In the evolution of RPCs, the newest has been gRPC which specifies a protocol buffer-based RPC protocol. Similar protocols exist for Avro and Thrift formats. RPC protocols are better performant and have better semantics than REST. However, REST has a robust set of tooling and frameworks around it that are available in all major languages. It is not a simple problem to keep track of contracts between two processes on different machines. In REST it can be achieved by versioning APIs, while in RPCs the binary encoding format itself offers schema evolvability in design.

Broadly, one can draw the conclusion that for inter-process communication that is internal to a system, an RPC framework like gRPC is more suited, and for web-based services, REST is more suited.

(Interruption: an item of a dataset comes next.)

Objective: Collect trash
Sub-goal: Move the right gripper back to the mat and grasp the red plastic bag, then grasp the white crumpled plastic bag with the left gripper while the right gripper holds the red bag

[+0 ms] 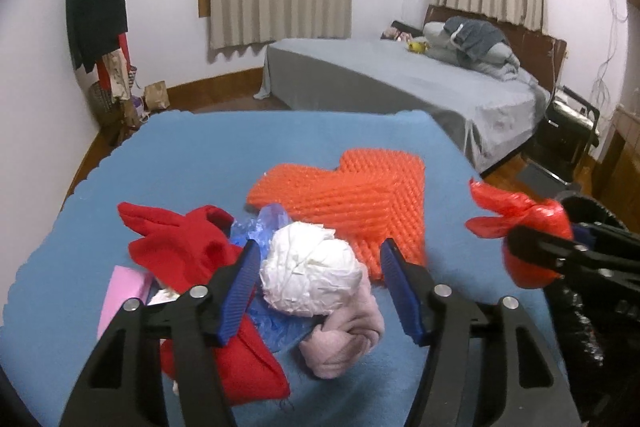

Another type of data flow is the asynchronous type, which is based on messaging queue platforms like Kafka or MQs. In these systems, the sender does not expect an immediate response from the receiver about the message being consumed. The sender can remain unknown. Message brokers usually don't enforce an encoding and treat the message like a sequence of bytes. Although platforms like Kafka now also support schema registry. Using an encoding scheme that can support schema evolution can work best in creating robust systems.

Message-passing systems based on brokers are more robust than RPC-based systems as here it can be safely assumed that the receiver might be dead without risking any significant data loss. A distributed actor framework is an abstraction over a broker and actor-based programming model that is powerful for writing concurrent and distributed applications. A famous example is Akka.